RNA POLYMERASE-IIA AND POLYMERASE-IIO HAVE DISTINCT ROLES DURING TRANSCRIPTION FROM THE TATA-LESS MURINE DIHYDROFOLATE-REDUCTASE PROMOTER

The largest subunit of RNA polymerase II (RNAP II) contains a remarkable region of tandem heptapeptide repeats of the consensus sequence Tyr-Ser-Pro-Thr-Ser-Pro-Ser at its carboxyl terminus. This COOH-terminal domain (CTD) is unphosphorylated in RNAP IIA, extensively phosphorylated in RNAP IIO, and absent in RNAP IIB. The reversible phosphorylation of the CTD has been proposed to be integral to each cycle of transcription from the adenovirus-2 major late promoter. The adenovirus-2 major late promoter, however, may not be a good paradigm for the study of CTD function because in vitro transcription from this promoter is not dependent on the CTD. Previous studies suggest that transcription from the murine dihydrofolate reductase (DHFR) promoter requires the CTD. In an effort to investigate the role of the CTD and its phosphorylation, a RNAP II-dependent reconstituted transcription system specific for the DHFR promoter was established.
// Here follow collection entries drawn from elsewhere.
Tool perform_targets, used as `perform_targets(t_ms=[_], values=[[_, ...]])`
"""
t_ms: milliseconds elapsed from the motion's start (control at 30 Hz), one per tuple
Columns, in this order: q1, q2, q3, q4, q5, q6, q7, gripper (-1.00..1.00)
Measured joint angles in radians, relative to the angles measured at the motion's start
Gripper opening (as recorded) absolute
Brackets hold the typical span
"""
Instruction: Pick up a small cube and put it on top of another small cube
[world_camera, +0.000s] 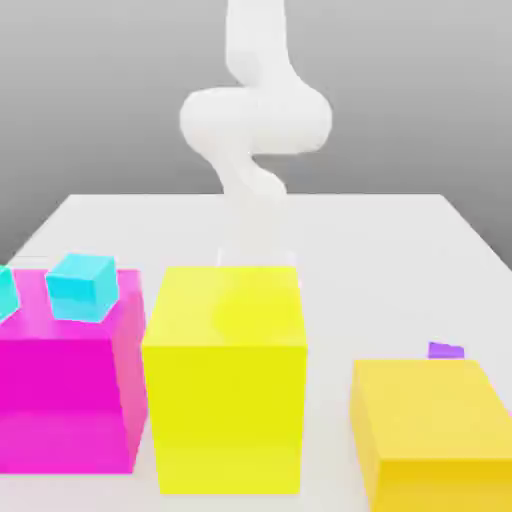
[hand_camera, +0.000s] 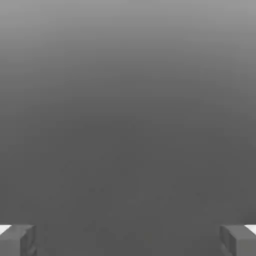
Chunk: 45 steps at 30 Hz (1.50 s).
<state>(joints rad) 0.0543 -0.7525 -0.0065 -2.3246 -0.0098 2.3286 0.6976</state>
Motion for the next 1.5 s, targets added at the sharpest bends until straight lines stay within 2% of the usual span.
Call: perform_targets(t_ms=[433, 833, 1400, 1500], values=[[0.279, 0.248, -0.043, -0.128, -0.039, 0.148, -0.546, 0.00], [0.510, 0.474, -0.068, -0.245, -0.036, 0.284, -1.071, 0.00], [0.758, 0.796, 0.000, -0.411, 0.008, 0.477, -1.843, 0.00], [0.759, 0.881, 0.012, -0.414, 0.006, 0.542, -1.900, 0.00]])
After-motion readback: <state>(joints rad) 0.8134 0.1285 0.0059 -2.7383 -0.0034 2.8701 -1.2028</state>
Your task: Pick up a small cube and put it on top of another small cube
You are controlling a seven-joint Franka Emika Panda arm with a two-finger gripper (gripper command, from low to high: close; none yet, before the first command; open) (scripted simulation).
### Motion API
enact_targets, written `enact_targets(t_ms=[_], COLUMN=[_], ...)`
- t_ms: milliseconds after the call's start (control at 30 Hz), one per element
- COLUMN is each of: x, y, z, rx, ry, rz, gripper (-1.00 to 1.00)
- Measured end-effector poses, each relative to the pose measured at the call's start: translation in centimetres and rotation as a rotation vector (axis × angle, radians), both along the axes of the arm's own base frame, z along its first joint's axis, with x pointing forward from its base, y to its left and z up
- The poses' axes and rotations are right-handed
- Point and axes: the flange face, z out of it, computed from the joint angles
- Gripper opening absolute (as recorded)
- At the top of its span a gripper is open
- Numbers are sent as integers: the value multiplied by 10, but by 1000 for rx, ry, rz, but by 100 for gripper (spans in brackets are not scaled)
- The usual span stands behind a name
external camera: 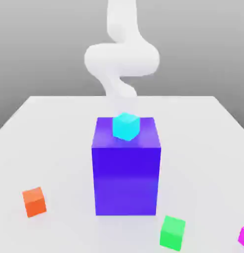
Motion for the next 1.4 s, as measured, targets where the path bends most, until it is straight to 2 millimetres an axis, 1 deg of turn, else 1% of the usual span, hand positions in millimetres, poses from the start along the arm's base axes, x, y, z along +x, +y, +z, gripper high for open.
enact_targets(t_ms=[133, 267, 400, 533, 667, 800, 900, 1033, 1100, 1167, 1200, 1367, 1400], x=[48, 85, 113, 131, 135, 132, 122, 99, 93, 91, 90, 90, 90], y=[34, 70, 108, 146, 192, 225, 251, 286, 295, 297, 297, 297, 297], z=[-48, -102, -161, -224, -290, -357, -407, -472, -503, -535, -549, -549, -556], rx=[-45, -84, -118, -146, -170, -181, -185, -183, -180, -179, -180, -179, -179], ry=[99, 190, 280, 369, 455, 543, 608, 696, 718, 723, 724, 723, 724], rz=[41, 89, 143, 204, 284, 342, 392, 463, 480, 483, 484, 485, 485], gripper=[0, 0, 0, 0, 0, 0, 0, 0, 0, 0, -100, -100, -100])
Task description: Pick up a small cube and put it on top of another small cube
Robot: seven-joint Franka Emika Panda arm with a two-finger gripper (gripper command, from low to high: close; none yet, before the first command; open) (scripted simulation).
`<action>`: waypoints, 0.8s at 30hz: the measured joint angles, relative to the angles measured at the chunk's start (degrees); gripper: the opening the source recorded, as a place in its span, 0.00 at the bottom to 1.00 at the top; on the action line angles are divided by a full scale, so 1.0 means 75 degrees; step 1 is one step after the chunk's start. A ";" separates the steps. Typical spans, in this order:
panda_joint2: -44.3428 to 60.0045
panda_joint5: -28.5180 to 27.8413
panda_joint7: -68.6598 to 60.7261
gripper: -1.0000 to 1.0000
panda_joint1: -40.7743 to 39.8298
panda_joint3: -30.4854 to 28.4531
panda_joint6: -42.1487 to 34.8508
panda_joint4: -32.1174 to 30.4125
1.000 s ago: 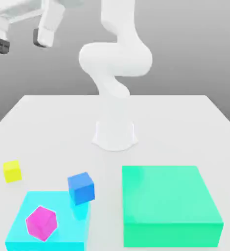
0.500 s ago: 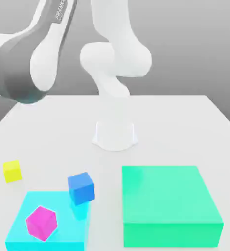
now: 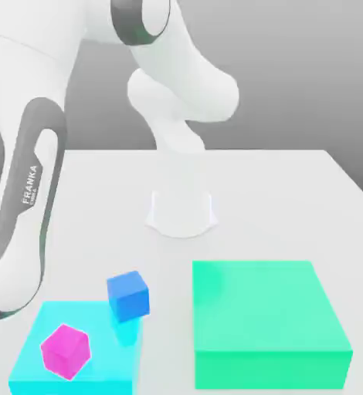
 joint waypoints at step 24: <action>-0.6298 -0.0895 -0.2185 0.00 0.1210 0.0879 -0.1035 -0.5185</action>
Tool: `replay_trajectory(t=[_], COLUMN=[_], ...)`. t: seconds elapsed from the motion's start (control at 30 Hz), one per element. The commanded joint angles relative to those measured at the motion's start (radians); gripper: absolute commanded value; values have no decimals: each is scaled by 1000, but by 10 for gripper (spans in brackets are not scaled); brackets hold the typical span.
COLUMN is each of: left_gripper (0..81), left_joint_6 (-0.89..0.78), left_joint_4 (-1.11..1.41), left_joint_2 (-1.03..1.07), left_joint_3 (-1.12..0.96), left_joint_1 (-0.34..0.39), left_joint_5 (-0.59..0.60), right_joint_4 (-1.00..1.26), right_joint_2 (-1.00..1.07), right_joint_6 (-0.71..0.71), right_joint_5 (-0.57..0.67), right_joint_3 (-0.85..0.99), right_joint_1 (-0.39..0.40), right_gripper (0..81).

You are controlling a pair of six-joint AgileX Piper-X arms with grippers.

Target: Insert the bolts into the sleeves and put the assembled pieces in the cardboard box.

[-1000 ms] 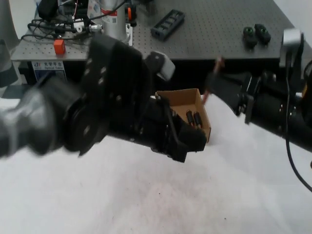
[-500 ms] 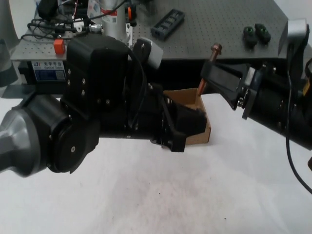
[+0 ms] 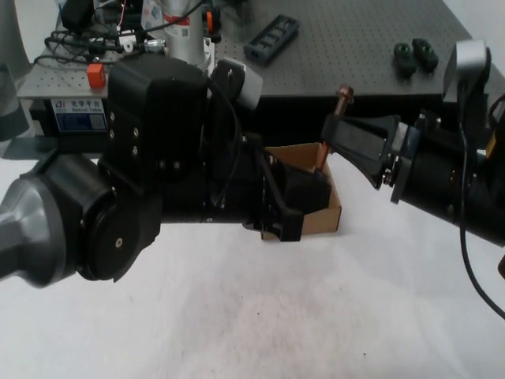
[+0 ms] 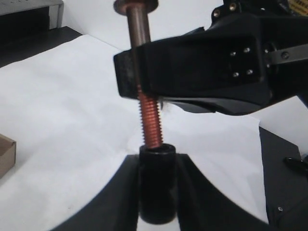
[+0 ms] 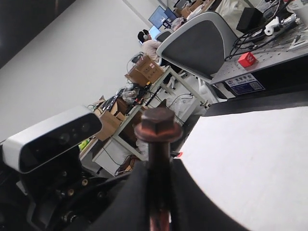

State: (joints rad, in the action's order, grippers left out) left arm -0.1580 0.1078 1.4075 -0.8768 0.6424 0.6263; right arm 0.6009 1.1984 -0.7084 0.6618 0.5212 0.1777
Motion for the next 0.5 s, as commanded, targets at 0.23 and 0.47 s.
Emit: replay_trajectory(t=[0.23, 0.47], left_gripper=[6, 6], left_joint_6=[24, 69], left_joint_4=[30, 30], left_joint_2=[-13, -13], left_joint_3=[-4, -4], left_joint_1=[-2, -2], left_joint_5=[-41, 14], right_joint_4=[-25, -78], right_joint_2=[-6, -6], right_joint_6=[33, 77], right_joint_5=[30, 52], right_joint_3=[2, 2], right_joint_1=[4, 8], right_gripper=[29, 29])
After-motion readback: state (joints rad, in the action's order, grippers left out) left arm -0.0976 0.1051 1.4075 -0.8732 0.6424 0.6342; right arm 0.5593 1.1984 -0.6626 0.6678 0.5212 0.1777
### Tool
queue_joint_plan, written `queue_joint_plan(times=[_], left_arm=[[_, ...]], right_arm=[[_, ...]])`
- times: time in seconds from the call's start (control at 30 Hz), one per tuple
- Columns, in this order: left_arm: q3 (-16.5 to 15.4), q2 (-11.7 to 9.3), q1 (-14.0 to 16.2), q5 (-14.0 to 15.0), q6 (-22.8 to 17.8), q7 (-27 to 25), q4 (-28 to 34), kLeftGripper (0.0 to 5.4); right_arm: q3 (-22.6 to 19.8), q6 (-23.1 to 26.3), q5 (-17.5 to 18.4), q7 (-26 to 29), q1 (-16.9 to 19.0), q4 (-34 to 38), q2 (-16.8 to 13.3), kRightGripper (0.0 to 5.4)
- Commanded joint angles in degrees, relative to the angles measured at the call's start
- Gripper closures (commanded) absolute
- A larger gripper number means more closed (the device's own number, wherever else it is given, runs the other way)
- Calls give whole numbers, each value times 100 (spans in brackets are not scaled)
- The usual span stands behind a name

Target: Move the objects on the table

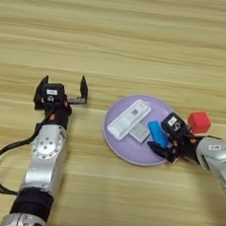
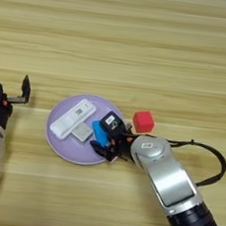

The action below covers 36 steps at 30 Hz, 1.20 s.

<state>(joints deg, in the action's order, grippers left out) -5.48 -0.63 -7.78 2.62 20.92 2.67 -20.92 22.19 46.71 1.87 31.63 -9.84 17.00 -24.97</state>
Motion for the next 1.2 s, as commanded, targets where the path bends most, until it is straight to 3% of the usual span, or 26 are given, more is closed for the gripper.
queue_joint_plan(times=[0.03, 0.53, 0.87, 1.2], left_arm=[[4, 1, 31, -51, -77, 24, 37, 0], [-10, -17, 49, -37, -81, 12, 62, 0], [-12, -20, 48, -35, -83, 9, 59, 0], [-11, -27, 38, -33, -87, -2, 36, 0]], right_arm=[[73, 249, -88, -86, 280, -298, -117, 240], [6, 232, -45, -160, 343, -256, -51, 390], [-149, 150, -58, -318, 383, -222, 14, 397], [-636, 266, 127, -481, 394, 272, 79, 398]])
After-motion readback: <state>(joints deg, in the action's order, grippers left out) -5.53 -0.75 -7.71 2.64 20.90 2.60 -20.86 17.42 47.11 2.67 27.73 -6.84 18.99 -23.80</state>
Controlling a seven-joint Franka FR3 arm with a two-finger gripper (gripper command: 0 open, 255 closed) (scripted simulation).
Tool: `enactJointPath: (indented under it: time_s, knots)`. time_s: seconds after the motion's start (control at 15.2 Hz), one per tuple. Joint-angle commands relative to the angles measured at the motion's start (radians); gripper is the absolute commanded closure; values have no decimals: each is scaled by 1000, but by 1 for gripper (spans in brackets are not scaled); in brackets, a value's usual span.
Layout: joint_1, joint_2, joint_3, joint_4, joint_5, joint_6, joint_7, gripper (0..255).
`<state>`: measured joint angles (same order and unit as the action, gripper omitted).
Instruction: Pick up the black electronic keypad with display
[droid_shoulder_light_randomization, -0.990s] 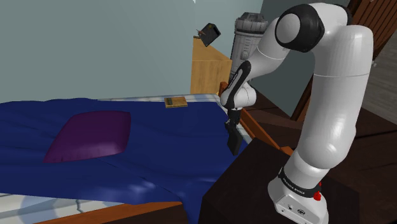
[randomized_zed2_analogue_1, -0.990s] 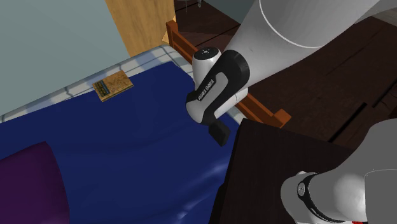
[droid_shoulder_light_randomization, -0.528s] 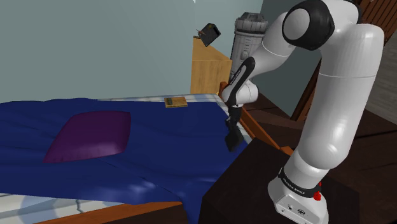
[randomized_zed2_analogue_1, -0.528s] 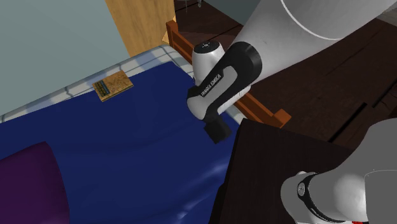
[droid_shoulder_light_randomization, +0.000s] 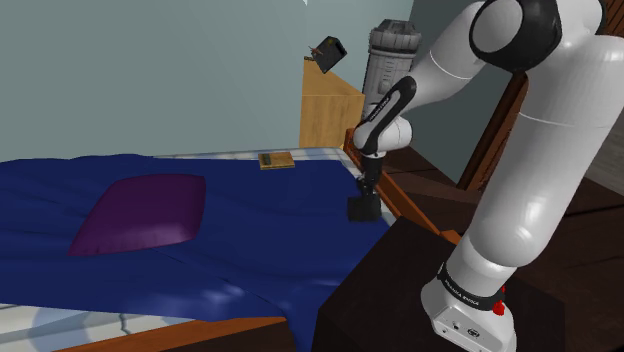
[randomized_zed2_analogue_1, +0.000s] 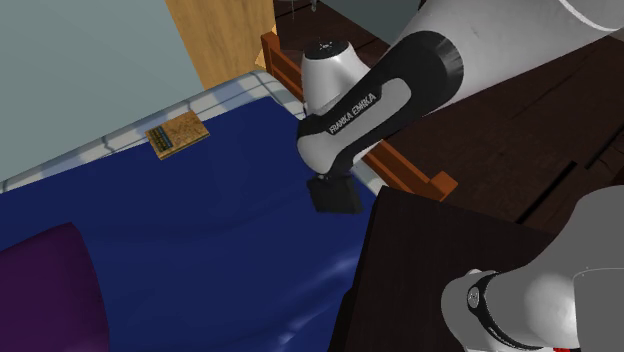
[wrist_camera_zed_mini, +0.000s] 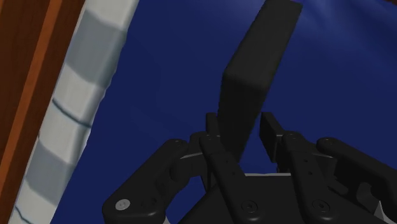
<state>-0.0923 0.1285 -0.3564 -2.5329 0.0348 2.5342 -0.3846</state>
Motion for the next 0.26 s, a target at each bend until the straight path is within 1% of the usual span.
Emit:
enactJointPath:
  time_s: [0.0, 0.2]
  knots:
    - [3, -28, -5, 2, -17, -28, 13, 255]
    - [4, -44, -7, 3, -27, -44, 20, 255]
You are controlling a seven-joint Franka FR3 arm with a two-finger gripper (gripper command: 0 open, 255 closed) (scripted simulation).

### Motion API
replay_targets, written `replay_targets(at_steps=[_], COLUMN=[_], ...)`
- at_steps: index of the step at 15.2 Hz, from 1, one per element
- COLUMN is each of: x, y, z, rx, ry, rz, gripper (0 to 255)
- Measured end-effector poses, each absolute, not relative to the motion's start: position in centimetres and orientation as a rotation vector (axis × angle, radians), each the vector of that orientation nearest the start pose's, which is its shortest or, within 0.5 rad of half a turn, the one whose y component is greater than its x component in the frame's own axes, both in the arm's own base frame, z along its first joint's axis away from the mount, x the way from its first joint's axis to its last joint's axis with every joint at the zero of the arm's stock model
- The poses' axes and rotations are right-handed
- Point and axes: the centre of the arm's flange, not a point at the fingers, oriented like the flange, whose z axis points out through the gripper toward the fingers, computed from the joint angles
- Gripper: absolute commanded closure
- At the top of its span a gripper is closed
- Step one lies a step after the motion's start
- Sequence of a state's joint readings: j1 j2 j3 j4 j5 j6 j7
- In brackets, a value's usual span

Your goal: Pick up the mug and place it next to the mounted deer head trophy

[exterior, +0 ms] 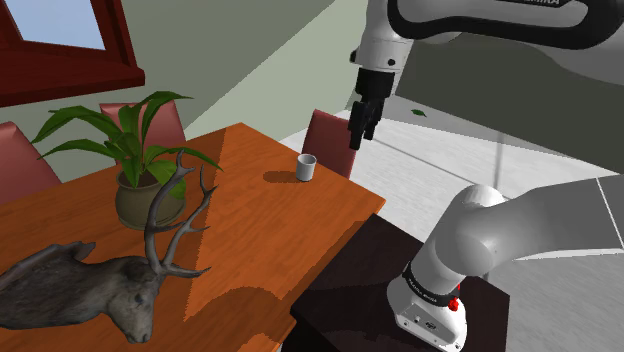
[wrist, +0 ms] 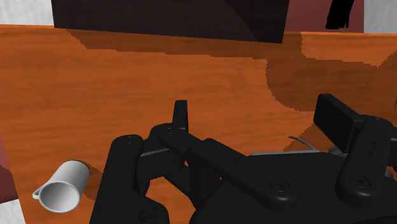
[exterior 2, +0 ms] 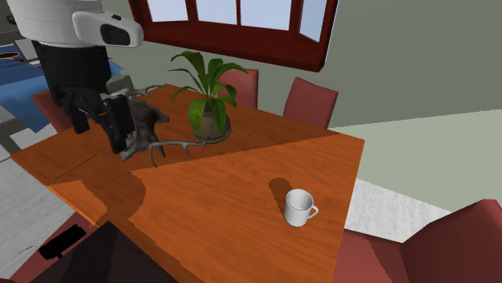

In this reconstituted system, RNAP IIA, but not RNAP IIB, can transcribe from the DHFR promoter. Furthermore, RNAP IIB does not compete with RNAP IIA for preinitiation complex assembly. These results suggest that the CTD plays a critical role in the recruitment of RNAP II to the DHFR promoter. The analysis of preinitiation complexes assembled on the DHFR promoter indicates that RNAP IIA readily assembles into functional preinitiation complexes in contrast to the inefficient assembly of RNAP IIO. However, transcript elongation is catalyzed by RNAP IIO as demonstrated by the photoactivated cross-linking of nascent DHFR transcripts to subunit IIo. These results indicate that transcription from the DHFR promoter involves the reversible phosphorylation of the CTD and support the idea that RNAPs IIA and IIO have essential but distinct functions.